Another striking sound feature of “Water” is the spherical, almost supernatural-sounding glass harp, played by Esther Kaiser herself.

“If you ask me now how it came about and whether I had planned it that way for the album from the beginning, I can only say: no, it was a relatively spontaneous but all the more compelling idea I had after we were already in the studio as a band… One day I was researching the topic of “water-powered instruments” and suddenly found it absolutely compelling to experiment with it on the record as well. So to take up the theme of “water” also in the sound, of course also in the awareness that this can easily slide into the kitschy or esoteric” Esther Kaiser continues. “I hope we haven’t crossed that fine line,” she laughs.

“I just wanted to experiment a lot with new sounds on this album; I play my composition “The Sailor” as a solo piece with synthesizer and vocal sound effects live just as I recorded it for the album. This is a wonderful challenge for me and a great feeling of musical “self-efficacy.”

As on her previous album, “Songs of Courage,” Kaiser’s lyrics repeatedly include political statements and sometimes sharp-tongued comments, but she never exempts herself from the criticism expressed.

In “Don’t we know better”, the song that Marc Muellbauer contributed to the album, you can literally see the populist, self-satisfied state leaders that Kaiser addresses, who treat beauty and nature insensitively and disrespectfully and only have their own profit in mind. At the same time, the self-critical question is asked “Would we do better – better than they do?” – “Would we ourselves really do better?” In Esther Kaiser’s work, socio-political criticism and self-reflection always go hand in hand. It is therefore only consistent that the interlude before Muellbauer’s composition, freely improvised by bass and drums, with its title “Die Flut” (The Flood) refers to the current flood disaster of 2021 in Germany.

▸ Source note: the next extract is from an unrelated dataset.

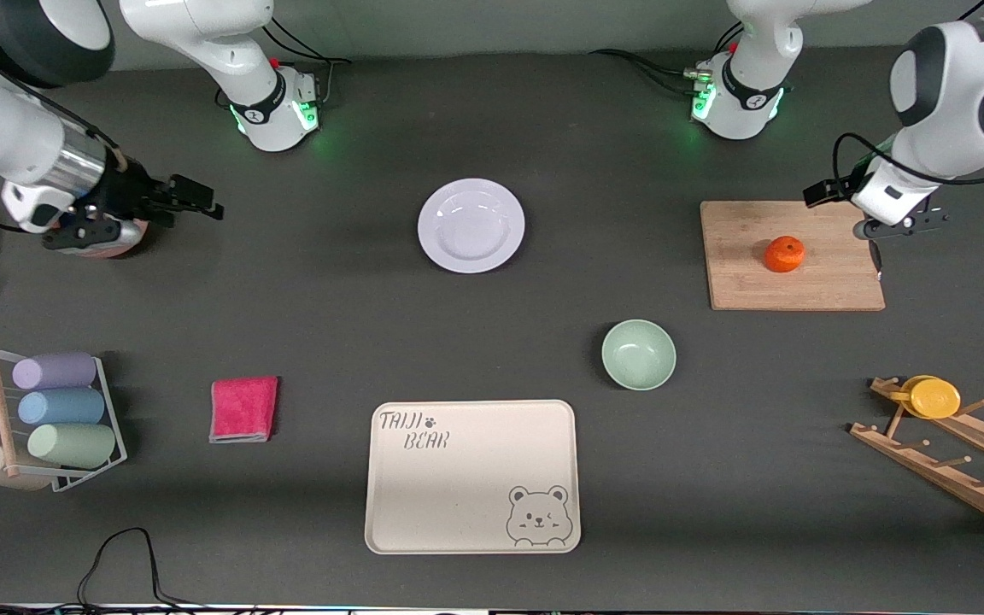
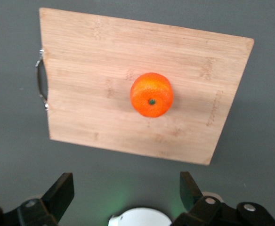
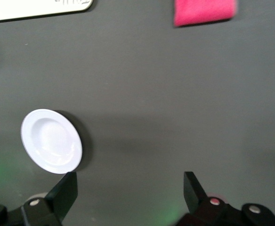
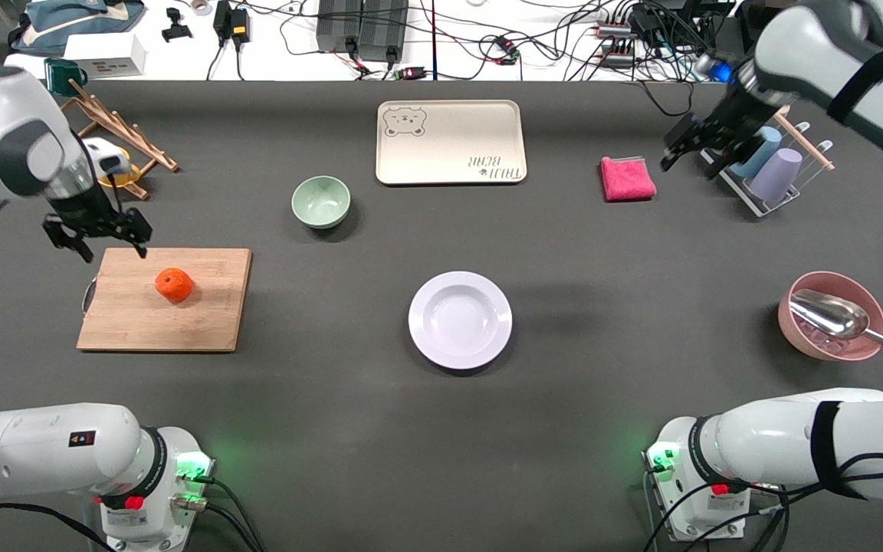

Between the songs of the album there are always short so-called “interludes”, many of them freely improvised at the moment of recording; some of them, like the miniature song by Esther Kaiser titled “Raindance”, recorded solo with loops and kalimba, almost a kind of multi-layered, organized sound installation.  In different ways, all of the Interludes have something to do with water in a literal or metaphorical sense. Thus, the titles of these musical miniatures also repeatedly point to the theme of the album, such as “Vesi” or “Maji”: in Finnish and in Swahili, this means „water”.